Once upon a time, I drew the action figures by hand and eye. That took a long time. I now set up the toy on a shelf, adjust the lighting and take a quality photograph and then transfer the line drawing to the canvas. My aim is to create a piece that relies on design and color to carry the impact and spending hours nitpicking over the drawing and proportion takes time and energy away from the good stuff. Shortcuts that make your process work more efficiently without sacrificing something essential are worth taking. Work smarter, not harder…
Once the line drawing is transferred and ready, I layer a color or two to ground the canvas and set the color in a direction that seems appropriate. I am trained as a watercolorist so although I am making these pieces in acrylic, I layer them with a mind to watercolor and its subtle color vibrations. Thinking ahead, the Obi Wan Kenobi action figure is colored a deep burnt orange and I am anticipating a blue background at the finish. By layering orange and burnt sienna at the beginning I am giving myself the opportunity to layer a blue over those warmer colors later on in the process and I’ll get a little color tension and sparkle from the two opposite colors playing off each other.
I keep deepening the orange tones and add the shadow to start to inform the space of the canvas (also as the colors layer, the line drawing gets harder to see and I need to bring color to the figure lest it disappear under the orange.)
Next step is to flesh out Obi Wan with some basic local color.

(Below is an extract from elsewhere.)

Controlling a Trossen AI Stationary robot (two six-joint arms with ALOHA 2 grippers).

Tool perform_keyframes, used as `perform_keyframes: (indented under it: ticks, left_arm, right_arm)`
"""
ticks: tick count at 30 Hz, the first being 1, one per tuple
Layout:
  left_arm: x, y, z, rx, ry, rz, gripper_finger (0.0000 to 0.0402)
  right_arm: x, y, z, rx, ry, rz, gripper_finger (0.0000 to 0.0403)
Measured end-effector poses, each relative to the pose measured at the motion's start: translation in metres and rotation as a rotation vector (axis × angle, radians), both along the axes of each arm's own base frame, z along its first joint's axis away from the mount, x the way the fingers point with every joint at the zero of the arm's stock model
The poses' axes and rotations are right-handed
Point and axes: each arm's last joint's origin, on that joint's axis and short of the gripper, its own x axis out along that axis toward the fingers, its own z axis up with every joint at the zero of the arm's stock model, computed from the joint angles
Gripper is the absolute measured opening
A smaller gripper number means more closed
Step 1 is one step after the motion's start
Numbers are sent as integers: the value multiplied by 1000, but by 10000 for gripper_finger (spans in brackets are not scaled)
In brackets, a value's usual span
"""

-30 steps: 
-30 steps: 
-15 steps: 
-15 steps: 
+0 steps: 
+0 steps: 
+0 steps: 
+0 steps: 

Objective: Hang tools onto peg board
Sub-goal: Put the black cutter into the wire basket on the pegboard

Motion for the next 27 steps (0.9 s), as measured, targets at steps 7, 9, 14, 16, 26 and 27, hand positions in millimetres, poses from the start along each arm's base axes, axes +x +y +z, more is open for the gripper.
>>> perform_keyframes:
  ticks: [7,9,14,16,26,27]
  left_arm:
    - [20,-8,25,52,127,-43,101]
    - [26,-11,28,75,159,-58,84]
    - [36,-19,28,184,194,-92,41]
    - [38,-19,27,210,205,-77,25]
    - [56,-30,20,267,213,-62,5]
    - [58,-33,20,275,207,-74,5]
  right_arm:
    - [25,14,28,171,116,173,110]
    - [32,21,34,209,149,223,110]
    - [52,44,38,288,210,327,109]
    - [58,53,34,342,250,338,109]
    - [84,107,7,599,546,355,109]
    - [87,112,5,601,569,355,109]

In addition I start to define some of the shadows on the figures form in anticipation of the next step…
BLUE! I’ve masked off the action figure with masking film and layered a number of different blues to create the tension and sparkle to offset the stoic figure. I lost the shadow as I didn’t mask it off and I put it back in place with a bluer tone which seems to make more color sense with the blues of the background. Its amazing how much more vibrant an orange the figure seems when its surrounded by blues.
Next step is to flesh out Obi Wan with more defined colors and values to give a sense of the light, shadow and form of the action figure. I’ve also softened the cast shadow with some reds to give it a more purple tone. I want the figure to stand out and the shadow to complement that “pop.”
I’ve masked the figure (and shadow this time) again and am reevaluating the blue layer. I didn’t like the way it was progressing as it didn’t seem bold enough as a surface. At this point I’ve invested a lot of time and effort into the layering of the blue and orange background so changing it drastically hurts… but, if it isn’t working it needs to change until it is working. The job of the blue is to support the figure and not distract from it and the sparkle of orange and blue that I theorized would work so well is becoming a distraction so it needs to change.
Peeling off the mask and the simpler two tones of blue with only a minimum of the orange shining through works much more effectively. A few finishing touches on the figure such as adding highlights and deepening the shadows give Obi Wan a more physical presence on the canvas. My initial impulse to offset the deep oranges of the figure with a blue background seems to be a solid choice and I am happy with the results.